■ Brief
Copy each line below without leaving any out.

■ Supplied material

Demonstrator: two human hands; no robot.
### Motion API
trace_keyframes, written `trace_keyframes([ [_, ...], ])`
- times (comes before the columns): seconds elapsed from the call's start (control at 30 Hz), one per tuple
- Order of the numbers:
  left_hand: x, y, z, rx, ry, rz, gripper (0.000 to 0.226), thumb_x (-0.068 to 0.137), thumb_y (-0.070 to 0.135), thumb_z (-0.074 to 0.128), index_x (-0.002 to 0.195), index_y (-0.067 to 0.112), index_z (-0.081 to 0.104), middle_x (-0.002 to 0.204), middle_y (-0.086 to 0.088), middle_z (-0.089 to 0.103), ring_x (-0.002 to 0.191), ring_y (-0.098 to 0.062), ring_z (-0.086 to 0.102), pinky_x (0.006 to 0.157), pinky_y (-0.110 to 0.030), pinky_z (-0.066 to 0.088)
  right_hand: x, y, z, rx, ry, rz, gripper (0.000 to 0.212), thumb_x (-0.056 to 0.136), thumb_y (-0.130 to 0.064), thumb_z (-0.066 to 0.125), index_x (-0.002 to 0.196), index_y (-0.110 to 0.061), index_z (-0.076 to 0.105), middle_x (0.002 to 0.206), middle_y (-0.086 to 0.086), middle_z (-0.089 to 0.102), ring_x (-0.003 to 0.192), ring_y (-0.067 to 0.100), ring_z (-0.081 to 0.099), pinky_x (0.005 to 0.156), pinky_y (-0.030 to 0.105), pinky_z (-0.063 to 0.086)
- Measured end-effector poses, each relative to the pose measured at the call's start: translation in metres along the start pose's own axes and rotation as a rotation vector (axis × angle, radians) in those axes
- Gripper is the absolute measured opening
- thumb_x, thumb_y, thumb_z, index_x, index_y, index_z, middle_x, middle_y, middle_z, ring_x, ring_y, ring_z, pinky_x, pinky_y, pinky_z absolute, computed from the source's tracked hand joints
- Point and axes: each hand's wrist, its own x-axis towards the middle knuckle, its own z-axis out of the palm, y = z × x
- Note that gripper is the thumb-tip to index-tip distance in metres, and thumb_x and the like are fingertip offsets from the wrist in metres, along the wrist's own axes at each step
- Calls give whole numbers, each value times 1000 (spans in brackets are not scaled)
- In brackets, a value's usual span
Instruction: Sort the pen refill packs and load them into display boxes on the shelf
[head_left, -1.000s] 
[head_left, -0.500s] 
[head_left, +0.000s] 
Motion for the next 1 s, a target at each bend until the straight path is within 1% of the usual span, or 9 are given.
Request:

■ Result of the task
Demonstrator: two human hands; no robot.
### Motion API
trace_keyframes, written `trace_keyframes([ [_, ...], ])`
- times (comes before the columns): seconds elapsed from the call's start (control at 30 Hz), one per tuple
- Order of the numbers:
  left_hand: x, y, z, rx, ry, rz, gripper (0.000 to 0.226), thumb_x (-0.068 to 0.137), thumb_y (-0.070 to 0.135), thumb_z (-0.074 to 0.128), index_x (-0.002 to 0.195), index_y (-0.067 to 0.112), index_z (-0.081 to 0.104), middle_x (-0.002 to 0.204), middle_y (-0.086 to 0.088), middle_z (-0.089 to 0.103), ring_x (-0.002 to 0.191), ring_y (-0.098 to 0.062), ring_z (-0.086 to 0.102), pinky_x (0.006 to 0.157), pinky_y (-0.110 to 0.030), pinky_z (-0.066 to 0.088)
  right_hand: x, y, z, rx, ry, rz, gripper (0.000 to 0.212), thumb_x (-0.056 to 0.136), thumb_y (-0.130 to 0.064), thumb_z (-0.066 to 0.125), index_x (-0.002 to 0.196), index_y (-0.110 to 0.061), index_z (-0.076 to 0.105), middle_x (0.002 to 0.206), middle_y (-0.086 to 0.086), middle_z (-0.089 to 0.102), ring_x (-0.003 to 0.192), ring_y (-0.067 to 0.100), ring_z (-0.081 to 0.099), pinky_x (0.005 to 0.156), pinky_y (-0.030 to 0.105), pinky_z (-0.063 to 0.086)
- Measured end-effector poses, each relative to the pose measured at the call's start: translation in metres along the start pose's own axes and rotation as a rotation vector (axis × angle, radians) in those axes
- Gripper is the absolute measured opening
- thumb_x, thumb_y, thumb_z, index_x, index_y, index_z, middle_x, middle_y, middle_z, ring_x, ring_y, ring_z, pinky_x, pinky_y, pinky_z absolute, computed from the source's tracked hand joints
- Point and axes: each hand's wrist, its own x-axis towards the middle knuckle, its own z-axis out of the palm, y = z × x
- Note that gripper is the thumb-tip to index-tip distance in metres, and thumb_x and the like are fingertip offsets from the wrist in metres, along the wrist's own axes at each step
- Calls give whole numbers, each value times 1000 (spans in brackets are not scaled)
- In brackets, a value's usual span
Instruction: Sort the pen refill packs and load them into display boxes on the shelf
[head_left, -1.000s] 
[head_left, -0.500s] 
[head_left, +0.000s] 
Motion for the next 1 s, a target at each bend until the straight path is within 1% of the usual span, or 9 are given.
Request:

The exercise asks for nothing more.